- Exercise
Go through the lines of the material and count the ones with the word "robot". Give that count alone.
*****
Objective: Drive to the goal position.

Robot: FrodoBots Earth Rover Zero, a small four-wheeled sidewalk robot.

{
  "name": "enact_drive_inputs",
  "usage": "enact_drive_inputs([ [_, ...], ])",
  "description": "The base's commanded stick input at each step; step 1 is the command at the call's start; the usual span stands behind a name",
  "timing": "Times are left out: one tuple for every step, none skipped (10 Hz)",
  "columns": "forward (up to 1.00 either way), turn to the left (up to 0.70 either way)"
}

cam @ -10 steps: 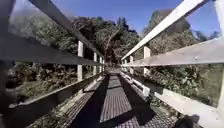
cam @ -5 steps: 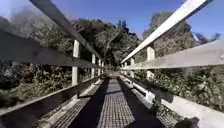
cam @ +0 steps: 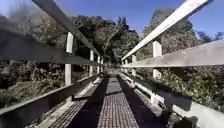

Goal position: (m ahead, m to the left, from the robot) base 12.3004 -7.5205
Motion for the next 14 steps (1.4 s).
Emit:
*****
- Result of the task
2